Task statement
Reproduce the data in full, exactly as given, leaving images out.

Content starts

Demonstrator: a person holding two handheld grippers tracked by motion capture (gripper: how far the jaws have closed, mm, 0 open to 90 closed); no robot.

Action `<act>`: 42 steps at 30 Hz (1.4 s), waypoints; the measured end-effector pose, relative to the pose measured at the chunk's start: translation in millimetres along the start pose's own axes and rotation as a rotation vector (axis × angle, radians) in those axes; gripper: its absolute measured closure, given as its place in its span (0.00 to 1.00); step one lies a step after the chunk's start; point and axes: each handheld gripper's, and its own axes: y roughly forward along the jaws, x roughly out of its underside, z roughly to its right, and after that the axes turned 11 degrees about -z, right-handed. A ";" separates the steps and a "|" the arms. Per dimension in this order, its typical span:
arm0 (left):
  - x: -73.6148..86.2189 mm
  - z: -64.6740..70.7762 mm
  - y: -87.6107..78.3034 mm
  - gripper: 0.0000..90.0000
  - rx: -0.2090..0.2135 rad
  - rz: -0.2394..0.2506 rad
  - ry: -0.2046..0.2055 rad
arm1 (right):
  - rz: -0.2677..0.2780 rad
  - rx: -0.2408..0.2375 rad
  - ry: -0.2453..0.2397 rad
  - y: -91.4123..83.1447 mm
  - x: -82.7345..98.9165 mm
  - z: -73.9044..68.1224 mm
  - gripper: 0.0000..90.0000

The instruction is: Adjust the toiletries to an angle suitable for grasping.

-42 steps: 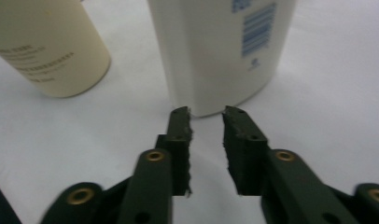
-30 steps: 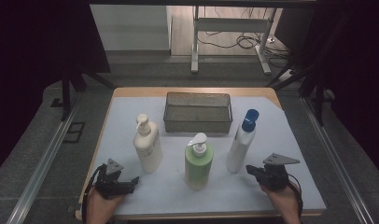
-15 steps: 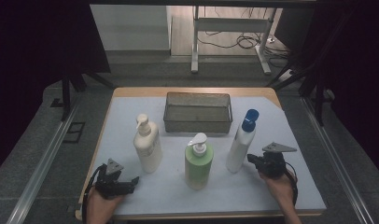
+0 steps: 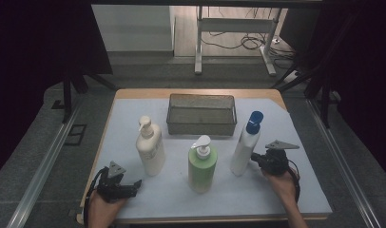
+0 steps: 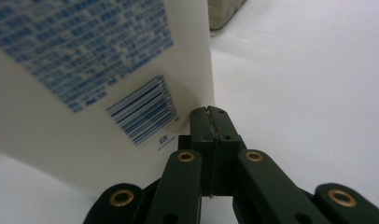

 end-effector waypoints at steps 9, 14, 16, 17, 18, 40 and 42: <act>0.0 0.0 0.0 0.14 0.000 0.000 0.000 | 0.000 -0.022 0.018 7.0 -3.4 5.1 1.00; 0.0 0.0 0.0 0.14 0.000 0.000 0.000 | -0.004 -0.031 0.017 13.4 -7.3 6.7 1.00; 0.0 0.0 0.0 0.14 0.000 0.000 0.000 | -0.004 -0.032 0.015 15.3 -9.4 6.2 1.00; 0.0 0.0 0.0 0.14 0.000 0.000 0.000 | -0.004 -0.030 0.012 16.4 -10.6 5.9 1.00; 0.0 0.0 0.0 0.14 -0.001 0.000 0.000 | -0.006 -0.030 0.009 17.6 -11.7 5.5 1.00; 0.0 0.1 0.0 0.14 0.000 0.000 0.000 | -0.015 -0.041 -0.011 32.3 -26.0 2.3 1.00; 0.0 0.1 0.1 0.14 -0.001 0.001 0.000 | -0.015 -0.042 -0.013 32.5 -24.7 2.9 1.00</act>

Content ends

Response area
Demonstrator: a person holding two handheld grippers tracked by motion capture (gripper: how far the jaws have closed, mm, 0 open to 90 closed); no robot.

Action `<act>`: 42 steps at 30 Hz (1.4 s), waypoints; the measured end-effector pose, relative to the pose measured at the chunk's start: translation in millimetres along the start pose's own axes and rotation as a rotation vector (axis × angle, radians) in those axes; gripper: its absolute measured closure, given as its place in its span (0.00 to 1.00); step one lies a step after the chunk's start; point and axes: each handheld gripper's, and its own axes: y roughly forward along the jaws, x roughly out of its underside, z roughly to its right, and after that the axes turned 11 degrees about -z, right-handed. A ";" separates the steps and a "|" the arms. Per dimension in this order, its typical span:
arm0 (left):
  - x: -73.6148..86.2189 mm
  - z: -64.6740..70.7762 mm
  - y: -87.6107..78.3034 mm
  - gripper: 0.0000..90.0000
  - rx: -0.2090..0.2135 rad
  - rz: -0.2394..0.2506 rad
  - ry: -0.2046..0.2055 rad
arm1 (right):
  - rz: -0.2677..0.2780 rad
  - rx: -0.2408..0.2375 rad
  - ry: -0.2453..0.2397 rad
  - y: -91.4123..83.1447 mm
  - x: -82.7345..98.9165 mm
  - z: -73.9044..68.1224 mm
  - gripper: 0.0000..90.0000

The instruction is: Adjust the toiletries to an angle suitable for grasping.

-42 steps: 
-30 steps: 
-15 steps: 
+0 steps: 
+0 steps: 

 end-effector waypoints at steps 9, 14, 16, 17, 18, 40 and 42: <act>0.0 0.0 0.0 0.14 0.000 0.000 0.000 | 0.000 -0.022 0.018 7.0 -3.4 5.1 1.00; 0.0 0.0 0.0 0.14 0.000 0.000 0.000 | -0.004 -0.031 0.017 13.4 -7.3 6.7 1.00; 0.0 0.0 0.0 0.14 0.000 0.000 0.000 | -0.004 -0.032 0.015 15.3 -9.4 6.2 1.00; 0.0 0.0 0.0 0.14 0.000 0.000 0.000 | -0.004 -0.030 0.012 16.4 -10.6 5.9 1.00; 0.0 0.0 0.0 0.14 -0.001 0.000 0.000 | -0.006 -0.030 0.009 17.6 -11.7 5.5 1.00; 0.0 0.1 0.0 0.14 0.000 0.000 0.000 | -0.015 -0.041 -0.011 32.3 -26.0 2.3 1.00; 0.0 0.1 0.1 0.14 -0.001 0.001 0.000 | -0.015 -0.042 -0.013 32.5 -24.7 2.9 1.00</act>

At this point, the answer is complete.